Look at this quote of pretty much unqualified praise from the Imaging Resource review of the E-PL1, at:

http://www.imaging-resource.com/PRODS/EPL1/EPL1A.HTM

PRINT QUALITY

"ISO 100 JPEG shots look great printed at 20x30 inches, with enough softness that printing at 16x20 looks a little better; still, 20x30 inches looks fine for wall display, and even better with a little sharpening."

"ISO 200 and 400 shots are also usable at 20x30 inches, but ISO 400 shots tighten up a bit more to what we'd call tack sharp at 16x20."

"ISO 800 shots are still reasonably good at 16x20, with only minor luminance noise. Shadows are a little soft thanks to noise suppression, but most high and low-contrast detail remains strong."

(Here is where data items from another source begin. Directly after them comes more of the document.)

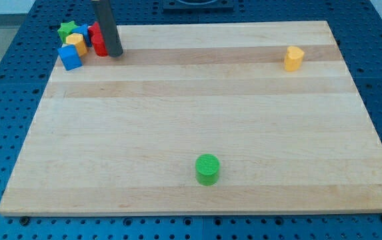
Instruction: Move the yellow heart towards the group of blocks
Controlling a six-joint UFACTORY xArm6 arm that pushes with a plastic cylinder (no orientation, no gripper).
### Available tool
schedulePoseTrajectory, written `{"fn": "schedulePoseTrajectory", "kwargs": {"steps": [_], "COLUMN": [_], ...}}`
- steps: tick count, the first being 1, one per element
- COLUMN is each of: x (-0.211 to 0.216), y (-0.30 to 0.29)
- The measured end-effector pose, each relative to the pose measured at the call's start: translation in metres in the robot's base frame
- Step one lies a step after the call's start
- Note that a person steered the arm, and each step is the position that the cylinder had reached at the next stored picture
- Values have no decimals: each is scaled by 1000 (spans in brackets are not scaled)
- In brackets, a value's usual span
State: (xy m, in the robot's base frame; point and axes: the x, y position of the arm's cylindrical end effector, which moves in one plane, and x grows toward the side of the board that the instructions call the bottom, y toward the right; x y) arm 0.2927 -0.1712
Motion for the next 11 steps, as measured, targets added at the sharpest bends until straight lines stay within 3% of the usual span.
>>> {"fn": "schedulePoseTrajectory", "kwargs": {"steps": [1,5,7,8,9,10,11], "x": [40,119,116,80,32,25,25], "y": [40,261,379,441,464,435,371]}}
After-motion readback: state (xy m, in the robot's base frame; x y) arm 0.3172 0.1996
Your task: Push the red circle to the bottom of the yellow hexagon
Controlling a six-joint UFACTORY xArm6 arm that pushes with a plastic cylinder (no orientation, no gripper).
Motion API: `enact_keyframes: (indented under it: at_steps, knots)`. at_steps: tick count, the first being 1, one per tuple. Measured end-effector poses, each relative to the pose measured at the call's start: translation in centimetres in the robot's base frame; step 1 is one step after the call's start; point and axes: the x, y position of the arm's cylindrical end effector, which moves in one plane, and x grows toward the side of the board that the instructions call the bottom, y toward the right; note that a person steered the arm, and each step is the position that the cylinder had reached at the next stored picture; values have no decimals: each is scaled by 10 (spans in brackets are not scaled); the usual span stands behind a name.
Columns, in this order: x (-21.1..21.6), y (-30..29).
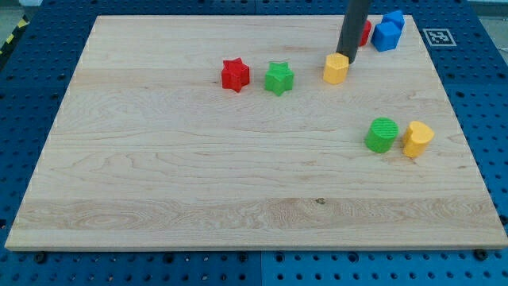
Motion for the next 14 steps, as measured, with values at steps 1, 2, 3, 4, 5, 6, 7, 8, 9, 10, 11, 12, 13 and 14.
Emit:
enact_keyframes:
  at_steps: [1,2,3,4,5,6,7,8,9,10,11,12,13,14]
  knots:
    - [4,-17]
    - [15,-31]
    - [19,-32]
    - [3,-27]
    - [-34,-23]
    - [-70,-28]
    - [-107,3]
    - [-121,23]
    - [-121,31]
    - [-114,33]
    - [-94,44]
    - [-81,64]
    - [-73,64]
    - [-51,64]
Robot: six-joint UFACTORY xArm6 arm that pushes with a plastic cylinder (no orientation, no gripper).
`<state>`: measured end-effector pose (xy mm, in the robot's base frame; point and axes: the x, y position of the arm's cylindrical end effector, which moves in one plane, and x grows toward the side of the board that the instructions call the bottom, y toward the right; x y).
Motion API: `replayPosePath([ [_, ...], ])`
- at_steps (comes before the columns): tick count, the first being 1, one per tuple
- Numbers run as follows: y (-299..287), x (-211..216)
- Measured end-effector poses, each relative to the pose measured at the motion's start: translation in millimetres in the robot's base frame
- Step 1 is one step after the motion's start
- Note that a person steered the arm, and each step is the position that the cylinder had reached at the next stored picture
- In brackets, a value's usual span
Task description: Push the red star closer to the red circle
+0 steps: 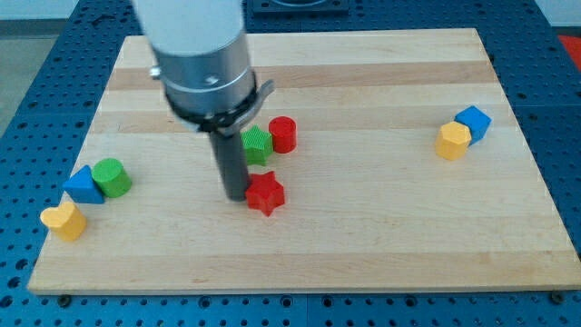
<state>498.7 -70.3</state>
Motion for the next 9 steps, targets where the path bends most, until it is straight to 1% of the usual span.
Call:
replayPosePath([
  [1,1,-3],
  [2,-47,29],
  [3,-57,53],
  [4,-29,57],
  [5,-3,47],
  [6,12,18],
  [7,15,-13],
  [8,15,-30],
  [9,15,-25],
])
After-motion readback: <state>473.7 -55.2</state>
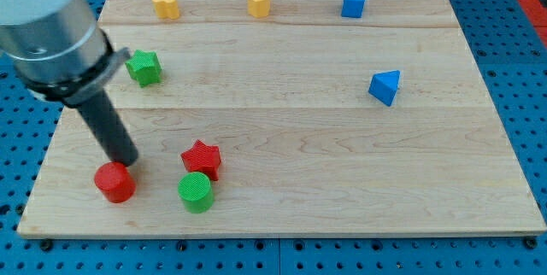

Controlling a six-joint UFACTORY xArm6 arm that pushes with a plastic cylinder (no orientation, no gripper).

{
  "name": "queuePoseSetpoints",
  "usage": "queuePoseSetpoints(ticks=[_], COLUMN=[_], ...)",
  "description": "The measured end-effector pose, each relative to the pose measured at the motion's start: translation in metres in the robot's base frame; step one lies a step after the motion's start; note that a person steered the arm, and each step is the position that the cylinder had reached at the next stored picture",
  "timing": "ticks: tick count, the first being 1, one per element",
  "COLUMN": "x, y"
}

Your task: Slide the red circle into the green circle

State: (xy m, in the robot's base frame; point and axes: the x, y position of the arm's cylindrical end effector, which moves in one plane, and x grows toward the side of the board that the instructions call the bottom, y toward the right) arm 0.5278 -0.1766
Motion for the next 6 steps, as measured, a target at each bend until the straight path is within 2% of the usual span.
queuePoseSetpoints(ticks=[1, 2, 3, 6], x=[-0.003, 0.016, 0.032, 0.036], y=[-0.074, -0.088, -0.077, 0.102])
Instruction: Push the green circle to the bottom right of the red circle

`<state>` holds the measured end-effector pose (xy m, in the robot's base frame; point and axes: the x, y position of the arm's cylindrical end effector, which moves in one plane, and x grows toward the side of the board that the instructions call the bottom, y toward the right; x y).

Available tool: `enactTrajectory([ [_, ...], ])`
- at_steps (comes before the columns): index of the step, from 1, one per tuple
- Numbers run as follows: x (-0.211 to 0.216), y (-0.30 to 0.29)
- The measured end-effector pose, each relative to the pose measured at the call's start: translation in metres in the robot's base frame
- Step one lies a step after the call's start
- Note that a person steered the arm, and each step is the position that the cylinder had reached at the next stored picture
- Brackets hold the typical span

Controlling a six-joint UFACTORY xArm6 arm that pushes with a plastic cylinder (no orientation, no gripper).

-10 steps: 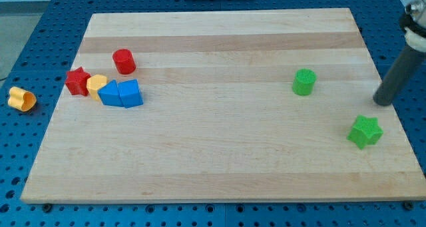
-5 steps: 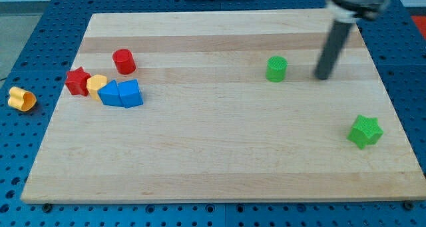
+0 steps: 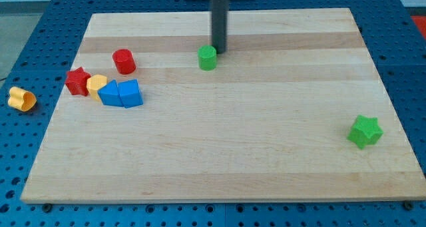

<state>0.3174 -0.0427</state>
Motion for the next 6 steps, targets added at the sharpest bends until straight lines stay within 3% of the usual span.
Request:
enactTrajectory([
  [1, 0.023, -0.023],
  [2, 0.026, 0.050],
  [3, 0.027, 0.042],
  [4, 0.025, 0.118],
  [5, 0.031, 0.104],
  [6, 0.043, -0.009],
])
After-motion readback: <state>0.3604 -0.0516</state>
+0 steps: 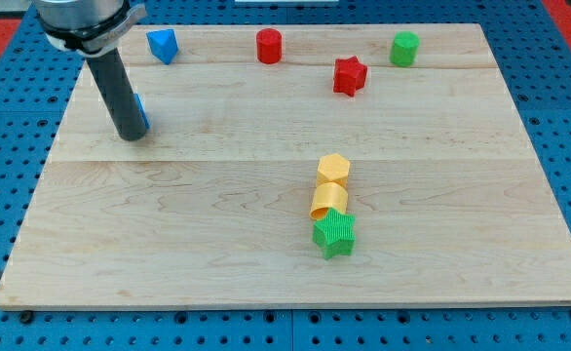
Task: Slightly push the green circle downwards
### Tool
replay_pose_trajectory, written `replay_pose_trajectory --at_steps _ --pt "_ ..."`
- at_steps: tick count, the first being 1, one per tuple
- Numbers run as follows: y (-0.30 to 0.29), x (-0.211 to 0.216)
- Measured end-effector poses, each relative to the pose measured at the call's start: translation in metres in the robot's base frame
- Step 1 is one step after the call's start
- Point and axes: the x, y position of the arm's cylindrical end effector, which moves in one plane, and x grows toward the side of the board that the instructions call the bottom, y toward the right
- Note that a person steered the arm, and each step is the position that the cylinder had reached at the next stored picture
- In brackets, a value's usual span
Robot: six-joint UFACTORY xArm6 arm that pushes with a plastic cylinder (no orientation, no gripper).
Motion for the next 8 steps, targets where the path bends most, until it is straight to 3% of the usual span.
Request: replay_pose_trajectory --at_steps 1,2,3,5,6,7,8 --pt "-0.006 -0.049" --pt "-0.008 -0.050" --pt "-0.020 -0.079" --pt "0.090 -0.084" --pt "0.087 -0.142" --pt "0.118 -0.173" --pt "0.183 -0.167"
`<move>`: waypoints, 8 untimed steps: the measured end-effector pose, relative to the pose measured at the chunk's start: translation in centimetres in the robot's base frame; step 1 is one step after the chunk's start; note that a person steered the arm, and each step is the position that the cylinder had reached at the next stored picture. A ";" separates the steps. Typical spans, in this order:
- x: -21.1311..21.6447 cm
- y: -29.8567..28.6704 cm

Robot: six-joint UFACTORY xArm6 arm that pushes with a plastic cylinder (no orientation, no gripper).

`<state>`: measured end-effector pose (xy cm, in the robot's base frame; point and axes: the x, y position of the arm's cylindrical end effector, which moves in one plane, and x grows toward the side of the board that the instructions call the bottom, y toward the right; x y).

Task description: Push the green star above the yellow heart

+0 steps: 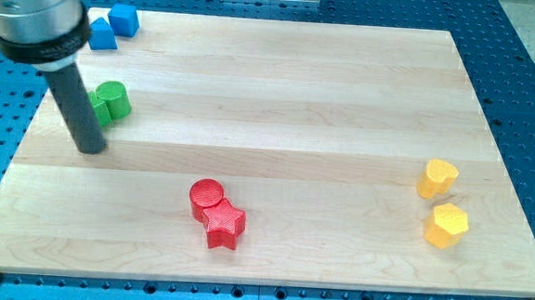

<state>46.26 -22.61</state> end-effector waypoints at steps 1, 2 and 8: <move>-2.2 -1.0; -5.0 -1.7; -4.8 29.1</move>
<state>41.50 6.50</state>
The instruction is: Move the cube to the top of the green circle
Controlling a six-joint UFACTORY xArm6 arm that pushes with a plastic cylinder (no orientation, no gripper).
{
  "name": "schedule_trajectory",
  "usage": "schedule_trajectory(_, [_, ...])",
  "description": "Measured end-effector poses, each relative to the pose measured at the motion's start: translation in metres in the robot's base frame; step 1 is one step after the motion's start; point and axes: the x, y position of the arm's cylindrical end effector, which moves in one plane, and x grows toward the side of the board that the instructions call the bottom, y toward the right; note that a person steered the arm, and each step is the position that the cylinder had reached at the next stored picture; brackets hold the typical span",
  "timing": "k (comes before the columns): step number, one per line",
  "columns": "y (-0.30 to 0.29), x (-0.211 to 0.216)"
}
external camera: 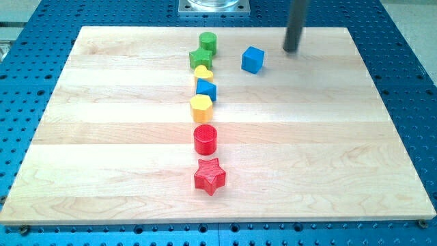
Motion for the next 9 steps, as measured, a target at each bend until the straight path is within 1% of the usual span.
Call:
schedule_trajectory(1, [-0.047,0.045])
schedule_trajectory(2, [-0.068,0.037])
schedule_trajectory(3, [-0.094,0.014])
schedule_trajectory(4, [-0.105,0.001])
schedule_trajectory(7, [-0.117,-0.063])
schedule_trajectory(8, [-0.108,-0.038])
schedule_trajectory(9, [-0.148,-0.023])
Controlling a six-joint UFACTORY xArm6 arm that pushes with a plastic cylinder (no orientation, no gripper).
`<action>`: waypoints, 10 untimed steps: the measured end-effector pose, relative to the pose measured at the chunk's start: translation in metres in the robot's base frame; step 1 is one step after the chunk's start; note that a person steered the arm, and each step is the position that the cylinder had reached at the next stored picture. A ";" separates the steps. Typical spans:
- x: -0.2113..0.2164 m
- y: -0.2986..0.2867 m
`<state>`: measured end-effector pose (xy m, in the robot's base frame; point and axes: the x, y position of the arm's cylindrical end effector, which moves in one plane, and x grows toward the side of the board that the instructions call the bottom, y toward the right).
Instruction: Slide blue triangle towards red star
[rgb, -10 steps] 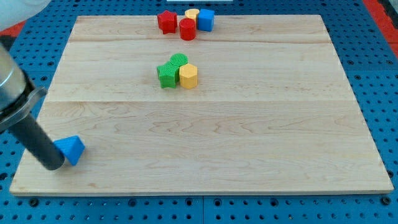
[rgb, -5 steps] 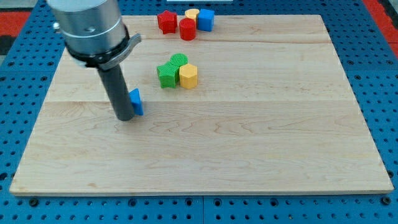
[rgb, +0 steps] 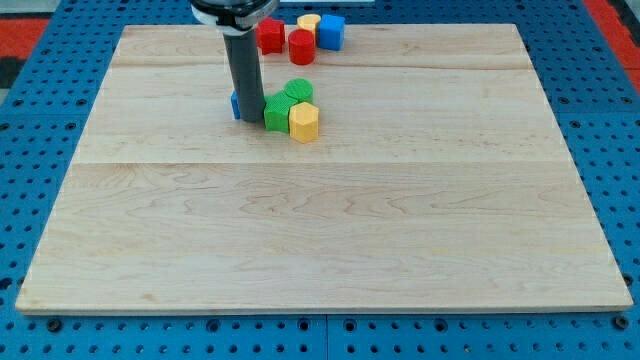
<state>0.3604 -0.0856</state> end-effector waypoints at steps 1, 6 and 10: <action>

"ISO 1,600 shots are usable at 13x19 inches, great for wall display."

"ISO 3,200 shots look surprisingly good at 11x14, though 8x10 looks a little better. Color fades a bit at this sensitivity as well."

"A very impressive performance from the Olympus E-PL1."

I haven't printed any of my E-PL1 files, because haven't shot seriously yet - can't use th LCD outside - my VF-2 comes Monday! But I have routinely printed up to 17x22 from my GH-1 with results that clearly surpass my previous Canon 10 mpx files. You do have to use RAW processing withthe GH-1 to get best results. The little Pen's JPG's look mighty good, though.

Pete
 
Fact is, you can make pretty good sized enlargements from any camera. It will depend much more on the quality of the image than anything else.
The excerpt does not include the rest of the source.